Law é Oliver Twist, conhecido nas ruas apenas pelo sobrenome. Foi sem um teto sobre a cabeça e sem dar satisfações aos outros que o garoto cresceu após ter ficado órfão. É quando um dos melhores pontos do filme se apresenta: para fugir do controle da polícia e demais autoridades, o menino se acostumou a andar por ambientes onde não era visto – ou seja, pelos telhados e terraços de casas e prédios de Londres. Além de ser um hábil praticante de parkour – ou seja, escalador de ambientes urbanos – também sabe desenhar e tem garantido sua sobrevivência graças à mão rápida que desenvolveu. Dons que despertam a atenção de Fagin (o grande Michael Caine, que desde o primeiro dia de filmagem deve ter se perguntado o que o levou a se envolver com um projeto tão equivocado). Esse comanda um grupo de rejeitados, ladrões de ocasião habituados a crimes ‘brandos’ (“o seguro vai cobrir, ninguém saiu ferido e sem prejuízos”, uma delas justifica).
Juntos, querem dar um golpe em um importante negociador de artes (o comediante David Walliams, aqui bem mais sério) que, no passado, teria aprontado contra Fagin. Ou seja, trata-se de uma vingança. E se filmes com tramas similares surgem aos borbotões quase como um subgênero à parte, o que não se compreende por aqui é como tais personagens foram tão mal harmonizados entre si. Twist logo se encanta pela enigmática Red (Sophie Simnett, de Daybreak, 2019) e Caine tem presença garantida como o velho mentor, mas Dodge (a cantora Rita Ora) e Batesy (Franz Drameh, de Magnatas do Crime, 2019) são não mais do que estereótipos que surgem para tapar furos deixados pelos demais (e o fato de ambos serem negros não contribui em nada para melhorar essa imagem). Nada é pior, no entanto, do que a vilã encarnada por Lena Headey, que faz de Sikes uma figura exagerada e histriônica, que na maioria das vezes age de forma quase aleatória e demasiadamente violenta, apenas porque parece ser o que dela se espera. Um festival de equívocos.

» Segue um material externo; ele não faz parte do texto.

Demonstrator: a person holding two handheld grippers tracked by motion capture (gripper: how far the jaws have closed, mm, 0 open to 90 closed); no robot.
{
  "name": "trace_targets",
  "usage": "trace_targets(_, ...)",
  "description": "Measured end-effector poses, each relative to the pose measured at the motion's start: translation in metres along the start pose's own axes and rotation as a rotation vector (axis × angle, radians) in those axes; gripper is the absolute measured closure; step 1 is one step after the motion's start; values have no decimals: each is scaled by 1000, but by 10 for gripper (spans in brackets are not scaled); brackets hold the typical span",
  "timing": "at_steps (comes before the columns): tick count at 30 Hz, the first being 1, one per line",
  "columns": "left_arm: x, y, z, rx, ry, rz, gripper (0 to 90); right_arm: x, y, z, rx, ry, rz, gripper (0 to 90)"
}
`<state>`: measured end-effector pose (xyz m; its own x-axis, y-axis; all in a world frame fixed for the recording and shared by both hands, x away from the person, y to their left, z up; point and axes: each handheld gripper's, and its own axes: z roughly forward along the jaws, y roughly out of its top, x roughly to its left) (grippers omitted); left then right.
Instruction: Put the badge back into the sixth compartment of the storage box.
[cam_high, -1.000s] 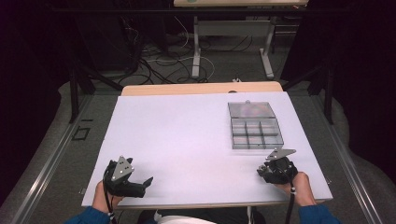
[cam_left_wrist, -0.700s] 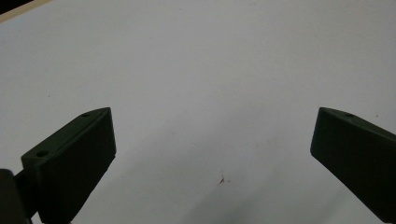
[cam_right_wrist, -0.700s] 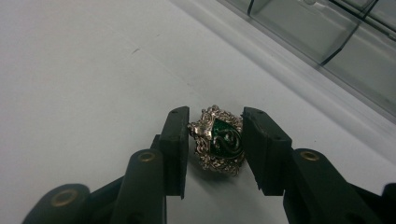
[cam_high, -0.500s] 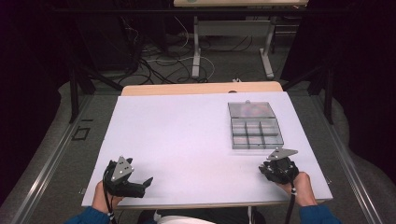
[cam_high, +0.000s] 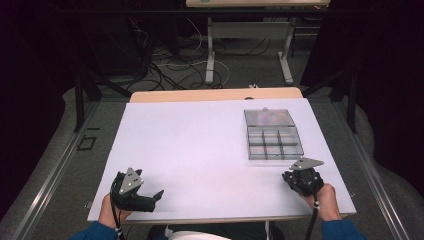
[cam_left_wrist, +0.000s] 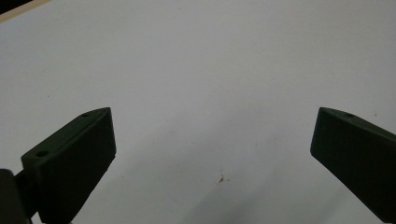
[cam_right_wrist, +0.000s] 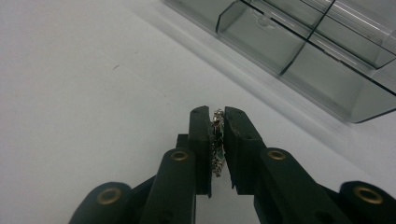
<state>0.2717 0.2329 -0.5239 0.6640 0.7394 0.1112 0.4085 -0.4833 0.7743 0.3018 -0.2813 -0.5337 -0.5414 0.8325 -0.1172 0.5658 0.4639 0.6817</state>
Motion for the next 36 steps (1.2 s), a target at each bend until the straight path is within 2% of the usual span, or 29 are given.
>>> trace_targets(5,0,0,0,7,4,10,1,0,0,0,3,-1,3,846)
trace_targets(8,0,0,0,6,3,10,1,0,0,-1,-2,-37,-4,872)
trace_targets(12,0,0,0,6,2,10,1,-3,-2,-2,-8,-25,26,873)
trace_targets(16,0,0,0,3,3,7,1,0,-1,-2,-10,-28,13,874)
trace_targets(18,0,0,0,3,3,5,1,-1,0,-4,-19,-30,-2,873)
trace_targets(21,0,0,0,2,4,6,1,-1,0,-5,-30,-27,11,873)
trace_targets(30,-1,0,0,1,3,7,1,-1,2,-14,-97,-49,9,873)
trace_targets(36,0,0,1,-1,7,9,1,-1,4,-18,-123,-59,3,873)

Oliver Twist foi adaptado pela primeira vez no cinema em 1906, em um curta curiosamente chamado A Modern Oliver Twist – ou seja, há mais de um século. Desde então, já foi até musical vencedor do Oscar (Oliver!, 1968) e animação da Disney (Oliver e sua Turma, 1988). Ou seja, para que mais uma abordagem fosse feita, era de se esperar algo minimamente diferenciado que justificasse o esforço. Em Twist – que também pode ser traduzido como Reviravolta – o realizador dá a entender que os muitos pulos dados pelos personagens, correrias desenfreadas a todo instante e dinâmicas que se alternam entre golpistas que enrolam uns aos outros deveriam ser suficientes, o que está longe de se verificar no conjunto. Cansativo, desnecessariamente confuso e muitas vezes redundante, tem-se uma adaptação que desperdiça os acertos que porventura registra ao acumulá-los em meio a tantos excessos que parecem ter como único propósito distrair a atenção da audiência do pouco que a trama tem a dizer.